What advice would you give to someone who is considering training to become an art therapist?

I would really question why you want to do the training. Is it for your own personal development or is it because you want to find a job. The job market is really tough at the moment, as everybody I’m sure realises. I would also encourage you to think about at which institution you want to study art therapy and the differing theoretical approaches. There were seven to choose from when I did my masters training.

Can you say a little bit about your experience of trying to find work in this field upon becoming fully qualified? Has it been difficult?

You don’t quite realise how competitive the market is out there and so when one of your circle of friends gets a job and others don’t, there are feelings of envy and jealousy.

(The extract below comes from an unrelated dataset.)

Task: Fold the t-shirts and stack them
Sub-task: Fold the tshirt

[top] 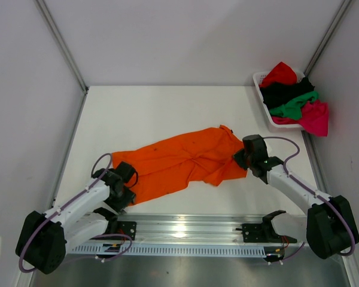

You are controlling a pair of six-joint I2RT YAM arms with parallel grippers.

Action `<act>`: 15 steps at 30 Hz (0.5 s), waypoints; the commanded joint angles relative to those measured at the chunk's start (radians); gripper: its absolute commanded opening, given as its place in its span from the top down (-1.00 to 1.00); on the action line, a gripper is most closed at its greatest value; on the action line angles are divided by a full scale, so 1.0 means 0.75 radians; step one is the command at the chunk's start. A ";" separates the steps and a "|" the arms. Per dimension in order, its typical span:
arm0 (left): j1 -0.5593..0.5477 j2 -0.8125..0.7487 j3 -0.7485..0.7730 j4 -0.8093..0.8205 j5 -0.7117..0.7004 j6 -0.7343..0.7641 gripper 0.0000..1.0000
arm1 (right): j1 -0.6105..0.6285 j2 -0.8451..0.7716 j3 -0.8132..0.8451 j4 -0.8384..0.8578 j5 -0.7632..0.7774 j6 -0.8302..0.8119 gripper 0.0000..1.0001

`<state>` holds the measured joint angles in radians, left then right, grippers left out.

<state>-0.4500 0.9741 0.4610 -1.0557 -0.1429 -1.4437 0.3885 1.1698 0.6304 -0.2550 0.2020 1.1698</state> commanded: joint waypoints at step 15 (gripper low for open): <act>-0.030 -0.188 -0.079 0.101 -0.092 -0.141 0.00 | -0.003 -0.048 -0.020 0.005 -0.014 -0.005 1.00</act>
<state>-0.4614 0.8619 0.4229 -1.0084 -0.1707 -1.4937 0.3885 1.1496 0.6193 -0.2588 0.1989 1.1694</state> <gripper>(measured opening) 0.503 0.006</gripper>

While of course you want to support one another, you can feel also like competitors which can be tough.

What about others from the course?

It’s taken a lot of time to find work. Like myself, some people have created an art therapy niche within another role, and some have managed to get jobs with the NHS. For a lot of NHS jobs you’re required to have two-three years post-qualifying experience and getting that experience is hard.


Would you advocate taking on voluntary positions at first, if work is not readily available, or do you feel that this devalues the profession? 

I think it does devalue it. Unfortunately it’s a really tricky, catch-22 situation. A lot of people are offered honorary placements in the wake of their university placements. . Had I not have found my present job I probably would’ve taken a voluntary role I was offered because at least it keeps you current and your skills active.

What advice would you give to someone else currently in this position?

‘Keeping your hand in’ is really important, not allowing too much of a gap after you’ve finished the course. To be honest, there weren’t a lot of jobs coming up when I graduated so I was going further afield and that’s where I found the clinical health worker post. I also looked into doing work abroad. You just have to cast your net really wide.

How do your qualifications translate if you decide to work abroad?

It depends on where you go. In Australia for instance, we’re qualified to work there. But if you were to work in America you’d have to do a one year conversion course because their model for art therapy is different to ours.